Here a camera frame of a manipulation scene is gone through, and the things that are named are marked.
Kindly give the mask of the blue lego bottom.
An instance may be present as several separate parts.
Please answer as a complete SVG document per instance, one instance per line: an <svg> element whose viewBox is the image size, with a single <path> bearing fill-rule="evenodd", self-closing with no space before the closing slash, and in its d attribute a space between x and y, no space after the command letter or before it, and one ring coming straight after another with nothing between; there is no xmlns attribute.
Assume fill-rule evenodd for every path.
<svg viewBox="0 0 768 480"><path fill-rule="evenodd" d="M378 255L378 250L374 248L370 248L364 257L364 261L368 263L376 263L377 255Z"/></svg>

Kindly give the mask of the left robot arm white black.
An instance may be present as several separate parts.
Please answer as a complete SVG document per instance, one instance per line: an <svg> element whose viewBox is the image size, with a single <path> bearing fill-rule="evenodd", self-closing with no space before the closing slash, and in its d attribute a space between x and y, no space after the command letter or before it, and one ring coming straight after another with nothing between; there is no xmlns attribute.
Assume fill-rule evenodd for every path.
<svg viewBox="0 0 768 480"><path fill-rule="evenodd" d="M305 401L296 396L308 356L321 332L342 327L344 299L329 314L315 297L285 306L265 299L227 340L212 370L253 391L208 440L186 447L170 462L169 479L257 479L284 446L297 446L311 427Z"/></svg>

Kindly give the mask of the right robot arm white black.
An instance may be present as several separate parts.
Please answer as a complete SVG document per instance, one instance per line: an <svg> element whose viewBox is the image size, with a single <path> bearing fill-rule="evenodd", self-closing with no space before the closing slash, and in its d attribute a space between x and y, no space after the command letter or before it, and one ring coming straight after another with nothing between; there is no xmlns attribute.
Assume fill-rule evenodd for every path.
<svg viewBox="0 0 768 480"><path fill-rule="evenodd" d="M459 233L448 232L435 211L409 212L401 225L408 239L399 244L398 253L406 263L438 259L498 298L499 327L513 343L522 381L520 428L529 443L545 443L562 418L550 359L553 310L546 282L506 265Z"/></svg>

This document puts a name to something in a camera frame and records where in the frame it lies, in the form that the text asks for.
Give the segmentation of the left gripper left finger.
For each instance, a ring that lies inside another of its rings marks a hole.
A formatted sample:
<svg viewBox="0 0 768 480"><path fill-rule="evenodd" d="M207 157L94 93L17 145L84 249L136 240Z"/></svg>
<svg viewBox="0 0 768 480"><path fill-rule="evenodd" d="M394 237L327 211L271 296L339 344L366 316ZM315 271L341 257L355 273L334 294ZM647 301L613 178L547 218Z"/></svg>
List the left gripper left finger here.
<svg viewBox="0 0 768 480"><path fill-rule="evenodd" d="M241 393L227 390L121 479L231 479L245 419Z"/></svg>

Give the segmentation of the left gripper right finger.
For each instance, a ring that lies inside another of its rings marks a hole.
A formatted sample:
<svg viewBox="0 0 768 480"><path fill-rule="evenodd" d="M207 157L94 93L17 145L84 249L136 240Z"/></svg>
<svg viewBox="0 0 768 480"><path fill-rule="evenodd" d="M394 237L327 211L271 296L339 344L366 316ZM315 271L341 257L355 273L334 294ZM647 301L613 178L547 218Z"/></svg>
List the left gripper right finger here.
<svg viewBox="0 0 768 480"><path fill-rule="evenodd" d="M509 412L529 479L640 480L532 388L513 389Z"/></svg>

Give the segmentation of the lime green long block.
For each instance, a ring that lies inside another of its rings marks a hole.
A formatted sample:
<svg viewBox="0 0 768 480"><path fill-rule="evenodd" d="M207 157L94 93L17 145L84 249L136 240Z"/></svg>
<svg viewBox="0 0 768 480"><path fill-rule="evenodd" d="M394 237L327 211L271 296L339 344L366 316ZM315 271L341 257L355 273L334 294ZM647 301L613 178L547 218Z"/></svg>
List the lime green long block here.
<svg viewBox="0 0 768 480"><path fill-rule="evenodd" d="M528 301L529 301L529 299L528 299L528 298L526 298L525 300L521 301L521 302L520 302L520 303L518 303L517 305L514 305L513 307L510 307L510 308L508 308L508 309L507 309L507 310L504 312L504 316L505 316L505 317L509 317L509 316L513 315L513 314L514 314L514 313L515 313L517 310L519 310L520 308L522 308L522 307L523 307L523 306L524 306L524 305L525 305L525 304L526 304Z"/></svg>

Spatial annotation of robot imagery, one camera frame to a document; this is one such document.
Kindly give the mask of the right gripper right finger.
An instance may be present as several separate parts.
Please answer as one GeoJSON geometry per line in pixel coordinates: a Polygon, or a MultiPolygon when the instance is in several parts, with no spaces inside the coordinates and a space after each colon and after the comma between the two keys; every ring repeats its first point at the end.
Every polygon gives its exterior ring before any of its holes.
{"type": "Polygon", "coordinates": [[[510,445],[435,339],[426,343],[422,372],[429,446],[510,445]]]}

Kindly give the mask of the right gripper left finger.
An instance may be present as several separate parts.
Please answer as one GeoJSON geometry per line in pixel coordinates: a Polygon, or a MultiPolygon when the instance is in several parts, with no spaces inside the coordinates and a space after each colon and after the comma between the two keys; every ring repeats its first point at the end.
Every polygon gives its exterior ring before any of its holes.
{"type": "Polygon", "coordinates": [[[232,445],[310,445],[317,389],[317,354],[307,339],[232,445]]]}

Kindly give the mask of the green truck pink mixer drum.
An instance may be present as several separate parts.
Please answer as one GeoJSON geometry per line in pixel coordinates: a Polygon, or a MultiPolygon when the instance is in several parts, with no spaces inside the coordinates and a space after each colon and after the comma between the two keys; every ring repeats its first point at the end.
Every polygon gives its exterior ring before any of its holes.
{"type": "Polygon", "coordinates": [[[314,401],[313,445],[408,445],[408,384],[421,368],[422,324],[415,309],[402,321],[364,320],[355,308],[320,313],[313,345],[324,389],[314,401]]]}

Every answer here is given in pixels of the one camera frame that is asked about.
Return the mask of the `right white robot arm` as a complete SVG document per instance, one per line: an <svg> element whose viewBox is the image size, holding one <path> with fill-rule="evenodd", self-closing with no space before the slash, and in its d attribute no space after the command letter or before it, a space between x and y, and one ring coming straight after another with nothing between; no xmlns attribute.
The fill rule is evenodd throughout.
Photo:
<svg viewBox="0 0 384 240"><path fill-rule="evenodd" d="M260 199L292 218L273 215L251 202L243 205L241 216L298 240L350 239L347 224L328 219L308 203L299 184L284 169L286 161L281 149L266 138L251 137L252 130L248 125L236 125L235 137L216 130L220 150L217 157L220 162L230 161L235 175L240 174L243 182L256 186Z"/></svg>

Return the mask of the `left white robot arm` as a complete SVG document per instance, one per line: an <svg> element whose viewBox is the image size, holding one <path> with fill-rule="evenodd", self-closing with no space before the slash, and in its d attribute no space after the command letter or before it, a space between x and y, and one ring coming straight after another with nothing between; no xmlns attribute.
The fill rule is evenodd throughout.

******

» Work request: Retype all the data exactly, line for line.

» Answer for the task:
Here a camera frame of a manipulation scene is gone through, and the things that are named are marked.
Kindly give the mask of the blue lego bottom.
An instance may be present as several separate parts.
Please answer as a complete SVG document per instance, one instance per line: an <svg> element whose viewBox is the image size, with a single <path> bearing fill-rule="evenodd", self-closing with no space before the closing slash, and in its d attribute a space between x and y, no space after the command letter or before it, and one ring coming straight after another with nothing between; there is no xmlns attribute.
Assume fill-rule evenodd for every path.
<svg viewBox="0 0 768 480"><path fill-rule="evenodd" d="M378 255L378 250L374 248L370 248L364 257L364 261L368 263L376 263L377 255Z"/></svg>

Kindly give the mask of the left robot arm white black.
An instance may be present as several separate parts.
Please answer as a complete SVG document per instance, one instance per line: an <svg> element whose viewBox is the image size, with a single <path> bearing fill-rule="evenodd", self-closing with no space before the closing slash, and in its d attribute a space between x and y, no space after the command letter or before it, and one ring coming straight after another with nothing between; there is no xmlns attribute.
Assume fill-rule evenodd for every path.
<svg viewBox="0 0 768 480"><path fill-rule="evenodd" d="M305 401L296 396L308 356L321 332L342 327L344 299L329 314L315 297L285 306L265 299L227 340L212 370L253 391L208 440L186 447L170 462L169 479L257 479L284 446L297 446L311 427Z"/></svg>

Kindly give the mask of the right robot arm white black.
An instance may be present as several separate parts.
Please answer as a complete SVG document per instance, one instance per line: an <svg> element whose viewBox is the image size, with a single <path> bearing fill-rule="evenodd", self-closing with no space before the closing slash, and in its d attribute a space between x and y, no space after the command letter or before it, and one ring coming straight after another with nothing between; there is no xmlns attribute.
Assume fill-rule evenodd for every path.
<svg viewBox="0 0 768 480"><path fill-rule="evenodd" d="M459 233L448 232L435 211L409 212L401 225L408 239L399 244L398 253L406 263L438 259L498 298L499 327L513 343L522 381L520 428L529 443L545 443L562 418L550 359L553 310L546 282L506 265Z"/></svg>

This document puts a name to something in a camera frame and records where in the frame it lies, in the form that the text asks for.
Give the segmentation of the left gripper left finger.
For each instance, a ring that lies inside another of its rings marks a hole.
A formatted sample:
<svg viewBox="0 0 768 480"><path fill-rule="evenodd" d="M207 157L94 93L17 145L84 249L136 240Z"/></svg>
<svg viewBox="0 0 768 480"><path fill-rule="evenodd" d="M394 237L327 211L271 296L339 344L366 316ZM315 271L341 257L355 273L334 294ZM647 301L613 178L547 218Z"/></svg>
List the left gripper left finger here.
<svg viewBox="0 0 768 480"><path fill-rule="evenodd" d="M241 393L227 390L121 479L231 479L245 419Z"/></svg>

Give the segmentation of the left gripper right finger.
For each instance, a ring that lies inside another of its rings marks a hole.
A formatted sample:
<svg viewBox="0 0 768 480"><path fill-rule="evenodd" d="M207 157L94 93L17 145L84 249L136 240Z"/></svg>
<svg viewBox="0 0 768 480"><path fill-rule="evenodd" d="M394 237L327 211L271 296L339 344L366 316ZM315 271L341 257L355 273L334 294ZM647 301L613 178L547 218Z"/></svg>
List the left gripper right finger here.
<svg viewBox="0 0 768 480"><path fill-rule="evenodd" d="M509 412L529 479L640 480L532 388L513 389Z"/></svg>

Give the segmentation of the lime green long block.
For each instance, a ring that lies inside another of its rings marks a hole.
A formatted sample:
<svg viewBox="0 0 768 480"><path fill-rule="evenodd" d="M207 157L94 93L17 145L84 249L136 240Z"/></svg>
<svg viewBox="0 0 768 480"><path fill-rule="evenodd" d="M394 237L327 211L271 296L339 344L366 316ZM315 271L341 257L355 273L334 294ZM647 301L613 178L547 218Z"/></svg>
List the lime green long block here.
<svg viewBox="0 0 768 480"><path fill-rule="evenodd" d="M528 301L529 301L529 299L528 299L528 298L526 298L525 300L521 301L521 302L520 302L520 303L518 303L517 305L514 305L513 307L510 307L510 308L508 308L508 309L507 309L507 310L504 312L504 316L505 316L505 317L509 317L509 316L513 315L513 314L514 314L514 313L515 313L517 310L519 310L520 308L522 308L522 307L523 307L523 306L524 306L524 305L525 305L525 304L526 304Z"/></svg>

Spatial annotation of robot imagery, one camera frame to a document; this is one such document.
Kindly give the mask of the right gripper right finger.
An instance may be present as several separate parts.
Please answer as one GeoJSON geometry per line in pixel coordinates: a Polygon, or a MultiPolygon when the instance is in several parts, with no spaces inside the coordinates and a space after each colon and after the comma between the two keys; every ring repeats its first point at the end.
Every polygon gives its exterior ring before any of its holes.
{"type": "Polygon", "coordinates": [[[510,445],[435,339],[426,343],[422,372],[429,446],[510,445]]]}

Kindly give the mask of the right gripper left finger.
An instance may be present as several separate parts.
Please answer as one GeoJSON geometry per line in pixel coordinates: a Polygon, or a MultiPolygon when the instance is in several parts, with no spaces inside the coordinates and a space after each colon and after the comma between the two keys; every ring repeats its first point at the end.
Every polygon gives its exterior ring before any of its holes.
{"type": "Polygon", "coordinates": [[[232,445],[310,445],[317,389],[317,354],[307,339],[232,445]]]}

Kindly give the mask of the green truck pink mixer drum.
An instance may be present as several separate parts.
Please answer as one GeoJSON geometry per line in pixel coordinates: a Polygon, or a MultiPolygon when the instance is in several parts, with no spaces inside the coordinates and a space after each colon and after the comma between the two keys; every ring repeats its first point at the end.
Every polygon gives its exterior ring before any of its holes.
{"type": "Polygon", "coordinates": [[[314,401],[313,445],[408,445],[408,384],[421,368],[422,324],[415,309],[402,321],[364,320],[355,308],[320,313],[313,345],[324,389],[314,401]]]}

Every answer here is given in pixels of the one camera frame that is asked about.
Return the mask of the `right white robot arm` as a complete SVG document per instance, one per line: an <svg> element whose viewBox is the image size, holding one <path> with fill-rule="evenodd", self-closing with no space before the slash, and in its d attribute no space after the command letter or before it, a space between x and y, and one ring coming straight after another with nothing between; no xmlns attribute.
The fill rule is evenodd throughout.
Photo:
<svg viewBox="0 0 384 240"><path fill-rule="evenodd" d="M260 199L292 218L273 215L251 202L243 205L241 216L298 240L350 239L347 224L328 219L308 203L299 184L284 169L286 161L281 149L266 138L251 137L252 130L248 125L236 125L235 137L216 130L220 150L217 157L220 162L230 161L235 175L240 174L243 182L256 186Z"/></svg>

Return the mask of the `left white robot arm` as a complete SVG document per instance, one per line: an <svg> element whose viewBox is the image size, holding one <path> with fill-rule="evenodd", self-closing with no space before the slash, and in its d attribute no space after the command letter or before it, a space between x and y, and one ring coming straight after another with nothing between; no xmlns attribute.
The fill rule is evenodd throughout.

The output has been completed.